Observation data (J2000 epoch)
- Constellation: Sagittarius
- Right ascension: 19^{h} 17^{m} 43.92^{s}
- Declination: −34° 39′ 27.8″
- Distance: 75.7 kly (23.2 kpc)
- Apparent magnitude (V): 12.0
- Apparent dimensions (V): 7.3′

Physical characteristics
- Radius: 160 ly^{[a]}
- V_{HB}: 17.76
- Estimated age: 7.5 Gyr
- Notable features: young extragalactic globular
- Other designations: Ter 7, GCl 109.1

= Terzan 7 =

Globular cluster

Terzan 7 is a sparse and young globular cluster that is believed to have originated in the Sagittarius Dwarf Spheroidal Galaxy (Sag DEG) and is physically associated with it. It is relatively metal rich with and an estimated age of 7.5 Gyr. Terzan 7 has low levels of nickel ([Ni/Fe] = -0.2) which supports its membership in the Sag DEG system since it has a similar chemical signature. It has a rich population of blue stragglers that are strongly concentrated toward the center of Terzan 7. It has an average luminosity distribution of M_{v} = -5.05. It has a half-light radius (R_{h}) of 6.5pc.

==History==
Terzan 7 was the brightest of six globulars discovered by Turkish-Armenian astronomer Agop Terzan in 1968.

==Young globular==
Nearly all globular clusters of the Milky Way's galactic halo formed at the same time (12-15 Gyr). Even the far situated NGC 2419 (~100 kpc from Galactic Center) has a similar age. This trend also applies to the age of globulars found in the Large Magellanic Cloud and Fornax Dwarf (~140 kpc from Galactic Center).
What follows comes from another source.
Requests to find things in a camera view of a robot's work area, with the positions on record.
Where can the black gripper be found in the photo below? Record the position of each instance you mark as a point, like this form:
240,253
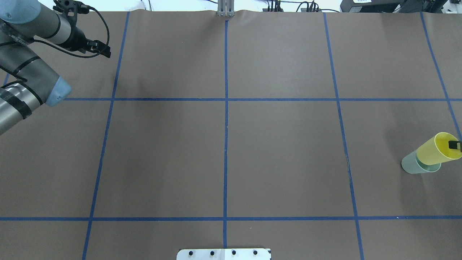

However, a few globulars seem to be significantly younger than the rest; these include Palomar 1, Palomar 3, Palomar 4, Palomar 12, Palomar 14, Ruprecht 106, IC 4499, Arp 2, Eridanus, Fornax 4, and Terzan 7. In particular, the ones associated with the Sag DEG appear to have formed more recently. The data suggests that all the present outer halo globulars may have originally formed in dwarf spheroidals.

===Hierarchical galaxy formation===
Alternatively, a hierarchical galaxy formation model is hypothesized under which a portion, possibly large, of the Milky Way's globular clusters would have originated in the accretion of other dwarf spheroidals like Sag DEG. The best candidate for this idea is Palomar 12.